Они разожгли костер. Николай попросил принести воды из ручья, который сразу за баней впадал в озеро. На толстой жерди, перекинутой через костер между двумя опорами, вскипятили воду в чайнике и в нем же крепко заварили чай.
— У нас в армии был маленький клуб, — вспомнил Максим, потягивая крепкий горячий чай из алюминиевой кружки за столом у костра. — И мне как старшине надо было туда водить после ужина молодых бойцов.
— А почему только молодых? — спросил Николай.
— У нас часть маленькая, в казармах были телевизоры. Никто из старослужащих не хотел идти в клуб и в сотый раз смотреть «Чапаева». А для молодых это была передышка перед вечерними издевательствами, — Максим смотрел на озеро, а в мыслях был очень далеко. — Я к чему это вспомнил. Там в клубе я впервые ощутил биополе, которое исходит от людей. Страх висел в этом маленьком клубе, как тягучий туман. Солдаты ловили последние минуты покоя, перед тем, как их опять будут заставлять чистить чужие сапоги, подшивать воротнички, ползать под кроватями, изображая танки. Я чувствовал их страх...
— Да уж. А у нас дедовщины не было. Все по Уставу.
— Так вот здесь, на озере, — Максим посмотрел вокруг, — я физически ощущаю покой. Такое ощущение, что я часть этих деревьев, этого ручья, озера, этого неба над нами... И все это вечное, в отличие от нас. Мы умрем, а все это будет оставаться почти без изменений.

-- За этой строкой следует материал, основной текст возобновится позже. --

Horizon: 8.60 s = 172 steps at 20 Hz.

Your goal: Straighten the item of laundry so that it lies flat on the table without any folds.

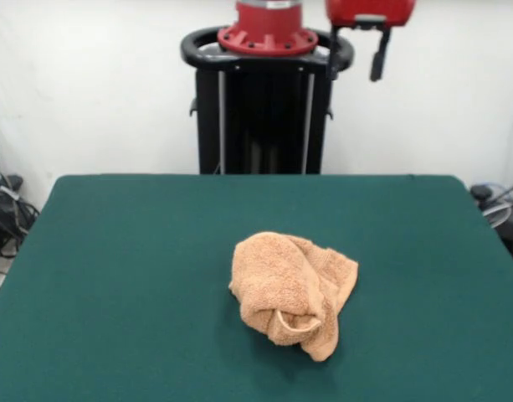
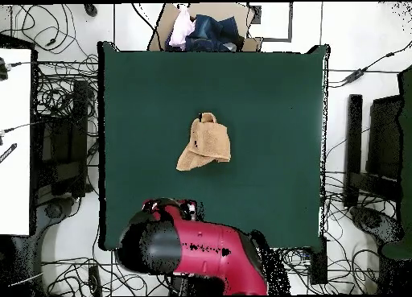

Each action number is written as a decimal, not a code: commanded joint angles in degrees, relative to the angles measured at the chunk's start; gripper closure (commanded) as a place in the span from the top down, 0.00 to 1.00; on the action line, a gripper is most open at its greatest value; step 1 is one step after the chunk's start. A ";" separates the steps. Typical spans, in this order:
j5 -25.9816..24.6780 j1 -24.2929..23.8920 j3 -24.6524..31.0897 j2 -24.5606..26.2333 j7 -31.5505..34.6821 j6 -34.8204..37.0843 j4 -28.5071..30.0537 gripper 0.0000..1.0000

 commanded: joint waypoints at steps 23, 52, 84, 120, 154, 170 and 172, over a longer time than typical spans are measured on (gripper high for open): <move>-2.33 -9.63 11.07 15.01 -1.78 1.97 -15.38 1.00; -8.05 -16.85 20.57 24.39 -1.44 -6.28 -22.34 1.00; -19.57 -25.65 31.54 36.32 -3.60 -5.97 -29.61 1.00; -28.85 -28.48 31.22 45.37 -1.25 -14.07 -28.90 1.00; -28.29 -23.87 27.11 39.90 1.20 -8.84 -28.34 1.00; -34.29 -16.17 18.40 38.84 -2.70 2.38 -35.48 1.00; -33.85 -16.21 17.99 39.05 -2.45 5.57 -36.07 1.00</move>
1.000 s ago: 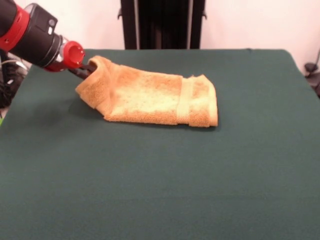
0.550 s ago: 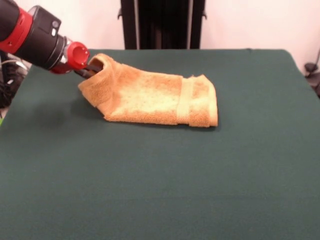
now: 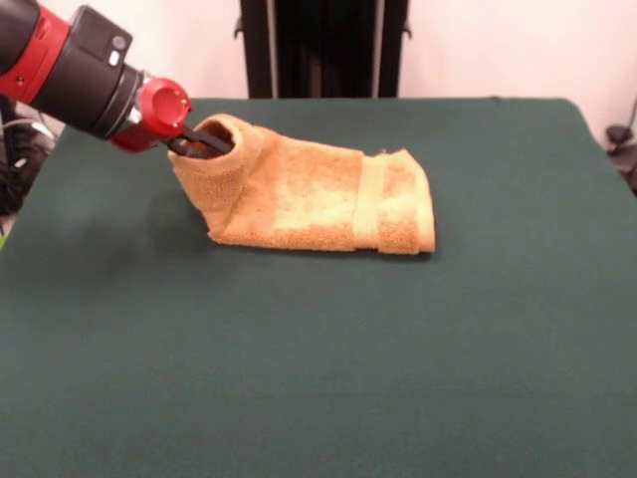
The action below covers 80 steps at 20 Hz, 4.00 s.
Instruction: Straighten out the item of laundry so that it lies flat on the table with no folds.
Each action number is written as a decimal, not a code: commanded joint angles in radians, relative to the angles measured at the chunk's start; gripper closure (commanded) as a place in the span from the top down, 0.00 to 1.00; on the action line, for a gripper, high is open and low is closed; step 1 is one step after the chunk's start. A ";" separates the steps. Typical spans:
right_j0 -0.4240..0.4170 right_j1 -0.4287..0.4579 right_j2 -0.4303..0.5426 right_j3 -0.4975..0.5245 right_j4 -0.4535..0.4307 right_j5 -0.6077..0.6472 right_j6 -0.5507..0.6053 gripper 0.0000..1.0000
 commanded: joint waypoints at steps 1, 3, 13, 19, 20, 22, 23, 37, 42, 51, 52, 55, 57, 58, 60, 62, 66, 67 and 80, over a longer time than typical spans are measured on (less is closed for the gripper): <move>0.034 0.005 0.104 0.137 0.116 -0.163 0.106 1.00; 0.034 -0.002 0.108 0.158 0.140 -0.177 0.116 1.00; 0.046 -0.001 0.107 0.169 0.168 -0.229 0.089 1.00; 0.072 -0.009 0.102 0.153 0.189 -0.244 0.119 1.00; 0.075 -0.012 0.103 0.152 0.195 -0.247 0.124 1.00; 0.082 -0.021 0.102 0.150 0.207 -0.246 0.137 1.00; 0.083 -0.025 0.101 0.154 0.212 -0.254 0.142 1.00; 0.121 -0.031 0.066 0.138 0.215 -0.271 0.101 1.00; 0.131 -0.037 0.044 0.129 0.184 -0.249 0.074 0.00; 0.155 -0.070 0.023 0.109 0.206 -0.220 0.115 0.00; 0.162 -0.077 0.021 0.107 0.212 -0.213 0.126 0.00; 0.175 -0.066 0.014 0.088 0.217 -0.218 0.134 0.00; 0.183 -0.056 0.020 0.069 0.231 -0.229 0.142 0.00; 0.187 -0.059 0.023 0.069 0.240 -0.232 0.153 0.00; 0.199 -0.073 0.028 0.066 0.259 -0.231 0.178 0.00; 0.208 -0.064 0.029 0.060 0.273 -0.245 0.188 0.00; 0.218 -0.115 0.040 0.097 0.313 -0.268 0.232 0.00; 0.216 -0.137 0.045 0.123 0.326 -0.276 0.244 0.00; 0.267 -0.271 0.021 0.233 0.435 -0.323 0.289 0.00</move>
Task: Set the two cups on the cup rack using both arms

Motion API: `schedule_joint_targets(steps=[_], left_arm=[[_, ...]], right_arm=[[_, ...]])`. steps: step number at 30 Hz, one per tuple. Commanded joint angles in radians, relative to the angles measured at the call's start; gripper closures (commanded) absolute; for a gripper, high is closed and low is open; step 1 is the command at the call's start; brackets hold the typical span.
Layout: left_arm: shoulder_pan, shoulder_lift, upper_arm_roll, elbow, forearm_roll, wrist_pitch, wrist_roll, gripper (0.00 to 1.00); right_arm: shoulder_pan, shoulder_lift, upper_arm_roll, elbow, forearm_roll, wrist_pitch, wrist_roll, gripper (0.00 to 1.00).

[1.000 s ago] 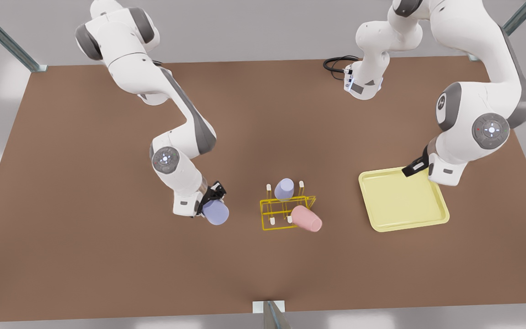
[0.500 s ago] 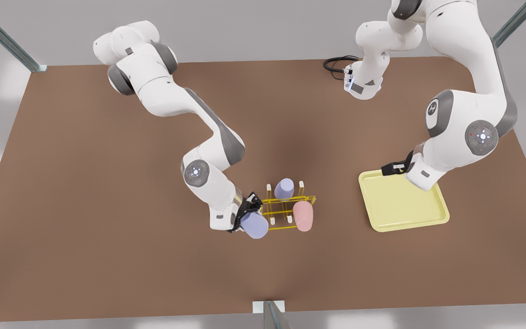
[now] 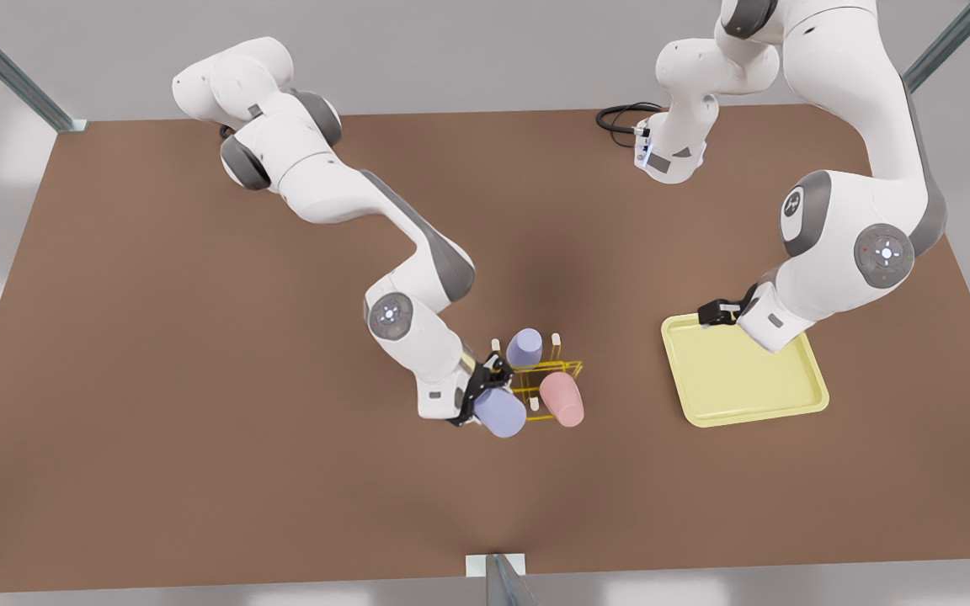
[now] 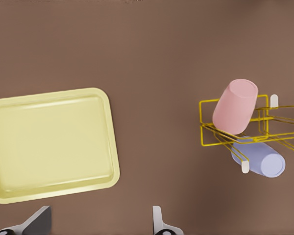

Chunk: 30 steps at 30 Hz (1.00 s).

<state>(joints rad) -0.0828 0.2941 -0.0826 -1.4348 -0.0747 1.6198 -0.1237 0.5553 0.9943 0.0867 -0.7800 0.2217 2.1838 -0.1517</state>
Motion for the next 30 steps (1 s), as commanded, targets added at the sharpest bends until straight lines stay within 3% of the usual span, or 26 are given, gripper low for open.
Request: schedule_joint_targets(steps=[1,10,27,29,30], left_arm=[[0.000,-0.001,0.000,0.000,0.000,0.017,0.104,0.00],[-0.006,-0.001,0.000,0.000,0.001,0.026,0.090,0.00],[-0.005,0.005,0.000,0.000,0.000,0.025,0.070,0.00],[-0.005,0.010,0.000,0.000,0.000,0.025,0.070,0.00],[-0.003,0.010,0.000,0.000,0.000,0.026,0.070,0.00]], right_arm=[[0.000,-0.006,0.004,-0.002,-0.001,-0.013,0.050,0.21],[-0.006,-0.023,0.013,-0.010,0.015,-0.098,0.050,0.20],[-0.009,0.000,0.015,-0.024,0.011,-0.067,0.049,0.20],[-0.009,0.001,0.015,-0.024,0.011,-0.067,0.049,0.16],[-0.009,0.003,0.015,-0.024,0.011,-0.065,0.049,0.00]])
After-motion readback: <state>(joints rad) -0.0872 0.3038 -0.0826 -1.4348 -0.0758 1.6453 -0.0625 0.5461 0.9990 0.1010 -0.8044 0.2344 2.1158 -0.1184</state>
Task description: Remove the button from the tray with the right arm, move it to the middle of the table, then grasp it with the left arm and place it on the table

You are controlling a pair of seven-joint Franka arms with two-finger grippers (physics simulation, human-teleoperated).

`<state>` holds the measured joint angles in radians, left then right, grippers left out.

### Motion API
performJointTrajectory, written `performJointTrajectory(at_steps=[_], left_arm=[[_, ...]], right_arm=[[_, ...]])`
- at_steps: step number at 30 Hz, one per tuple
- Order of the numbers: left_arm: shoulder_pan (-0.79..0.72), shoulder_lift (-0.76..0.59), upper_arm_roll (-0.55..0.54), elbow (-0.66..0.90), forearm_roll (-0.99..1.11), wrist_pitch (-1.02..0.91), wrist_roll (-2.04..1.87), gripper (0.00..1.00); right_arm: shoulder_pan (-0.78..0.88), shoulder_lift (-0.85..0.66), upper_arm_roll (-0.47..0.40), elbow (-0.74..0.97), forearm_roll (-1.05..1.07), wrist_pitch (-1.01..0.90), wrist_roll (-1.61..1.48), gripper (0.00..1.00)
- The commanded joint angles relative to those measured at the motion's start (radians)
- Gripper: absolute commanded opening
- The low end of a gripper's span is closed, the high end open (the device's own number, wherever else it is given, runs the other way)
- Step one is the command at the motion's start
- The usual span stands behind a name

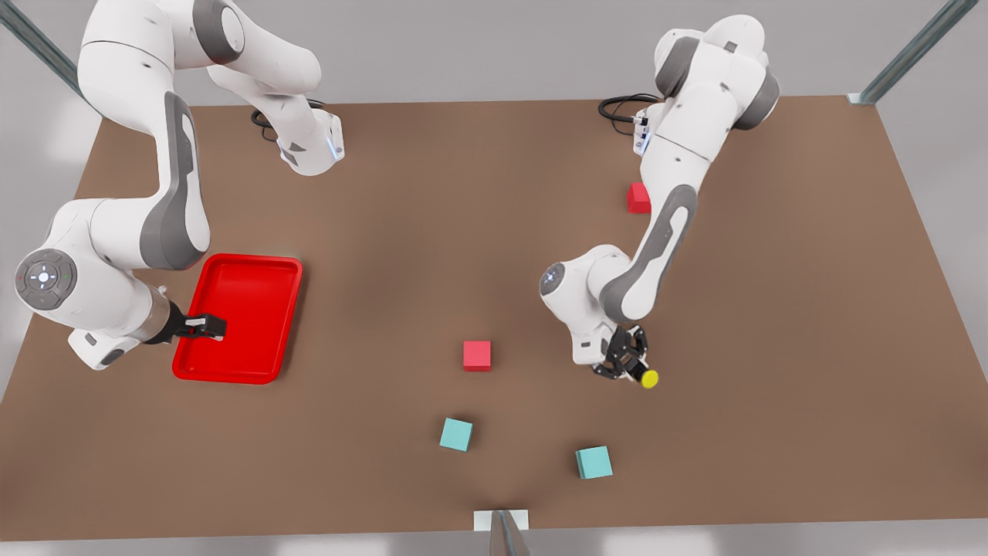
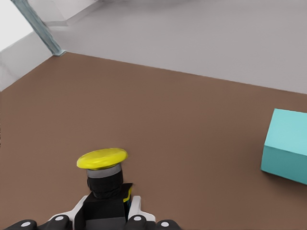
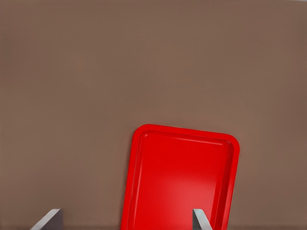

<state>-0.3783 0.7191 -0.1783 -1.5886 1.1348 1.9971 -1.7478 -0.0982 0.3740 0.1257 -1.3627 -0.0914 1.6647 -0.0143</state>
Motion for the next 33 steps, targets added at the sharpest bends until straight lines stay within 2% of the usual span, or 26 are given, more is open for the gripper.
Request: performJointTrajectory(at_steps=[1,7,14,29,30,31,33], left_arm=[[-0.002,0.0,0.0,-0.037,0.195,0.02,-1.032,0.32],[-0.022,0.052,0.002,-0.082,0.352,0.0,-1.2,0.32],[-0.053,0.129,0.005,-0.08,0.43,-0.07,-1.266,0.32],[-0.076,0.186,0.01,-0.083,0.491,-0.136,-1.179,0.33],[-0.077,0.186,0.01,-0.085,0.491,-0.149,-1.161,0.48],[-0.077,0.186,0.01,-0.085,0.491,-0.149,-1.158,1.0],[-0.077,0.186,0.01,-0.088,0.491,-0.15,-1.156,1.0]], right_arm=[[0.0,-0.001,0.0,0.001,0.001,0.0,0.0,1.0],[0.0,-0.003,0.0,0.001,-0.001,0.0,0.0,1.0],[0.0,-0.001,0.0,0.001,0.001,0.0,0.0,1.0],[0.002,0.002,0.0,0.001,0.001,0.0,0.002,1.0],[0.002,0.002,0.0,0.001,0.001,0.0,0.002,1.0],[0.002,0.002,0.0,0.001,0.001,0.0,0.002,1.0],[0.002,0.002,0.0,0.001,-0.001,0.0,0.0,1.0]])
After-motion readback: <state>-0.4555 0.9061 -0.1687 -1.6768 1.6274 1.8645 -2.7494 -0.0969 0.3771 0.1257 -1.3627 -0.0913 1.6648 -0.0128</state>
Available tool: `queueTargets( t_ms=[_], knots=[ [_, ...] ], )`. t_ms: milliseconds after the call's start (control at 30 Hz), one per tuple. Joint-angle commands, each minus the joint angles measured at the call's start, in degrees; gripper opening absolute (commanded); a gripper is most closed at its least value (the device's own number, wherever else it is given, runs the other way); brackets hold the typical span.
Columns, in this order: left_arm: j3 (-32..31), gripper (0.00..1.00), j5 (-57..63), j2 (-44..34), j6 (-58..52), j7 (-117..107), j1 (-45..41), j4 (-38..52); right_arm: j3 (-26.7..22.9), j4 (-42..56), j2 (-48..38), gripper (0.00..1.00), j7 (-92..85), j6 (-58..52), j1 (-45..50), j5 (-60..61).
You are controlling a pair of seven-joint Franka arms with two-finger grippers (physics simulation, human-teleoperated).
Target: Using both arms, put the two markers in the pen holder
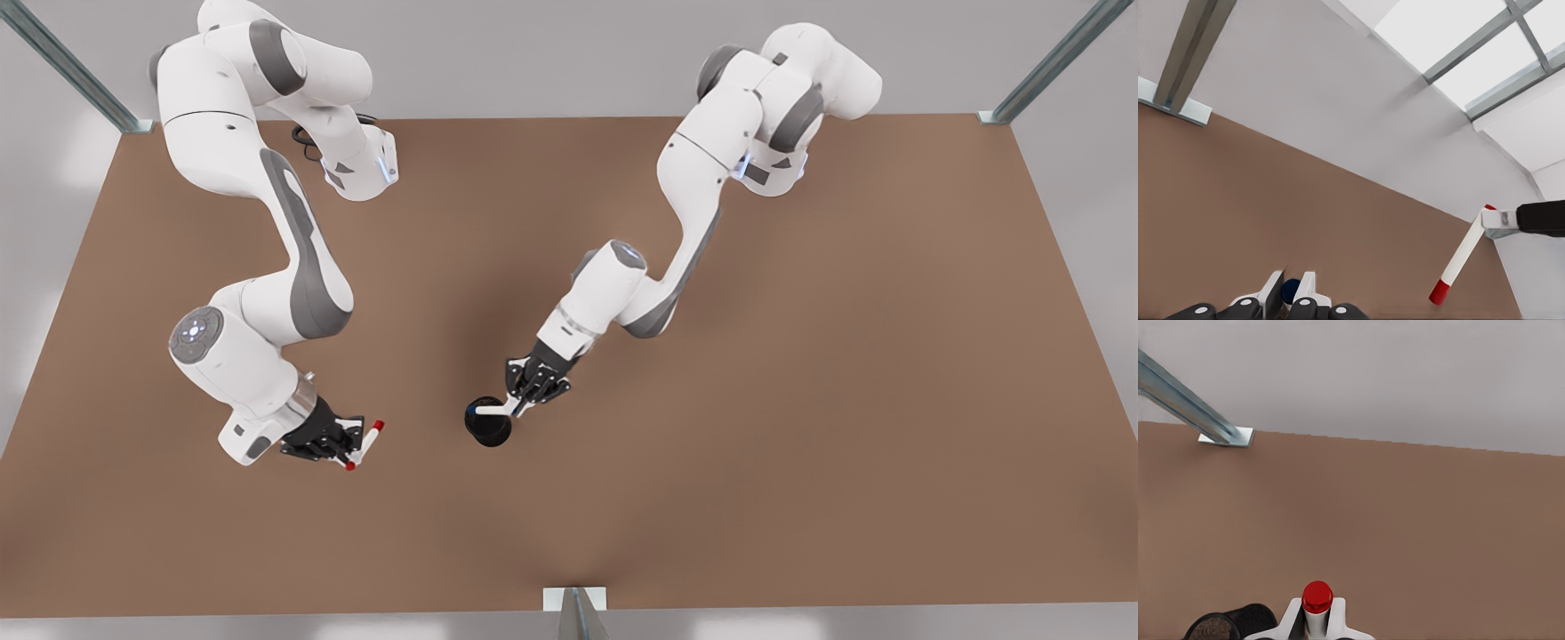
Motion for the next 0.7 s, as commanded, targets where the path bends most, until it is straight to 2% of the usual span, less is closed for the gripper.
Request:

— Это после города тебя так накрыло, — улыбнулся Николай.
— Не знаю... Но когда погибают близкие люди... — глаза у Максима мгновенно наполнились слезами, — смерти которых ты не ждешь... Как будто умирает часть тебя.
— Деревья тоже умирают, но потом они возвращаются новыми ростками. Может быть и с людьми происходит что‑то похожее. У Таи же были дети... — напомнил Николай.
Максим первый раз за эти дни вспомнил о ее детях. Он задумался: а ведь один из них мог быть его ребенком. Задержал эту мысль в голове, пытаясь понять, какие эмоции она вызывает. Но он их почти не знал, и поэтому что‑то понять сейчас ему было сложно.
— Ну что, на рыбалку? — предложил он, чтобы сменить тему. — Мы же для этого сюда пришли.
— Да, конечно, — кивнул Николай. — Магазин далеко. Надо на уху рыбы наловить.
— Только я с берега попробую. Эта пирога мне доверия не внушает. А плаваю я не очень.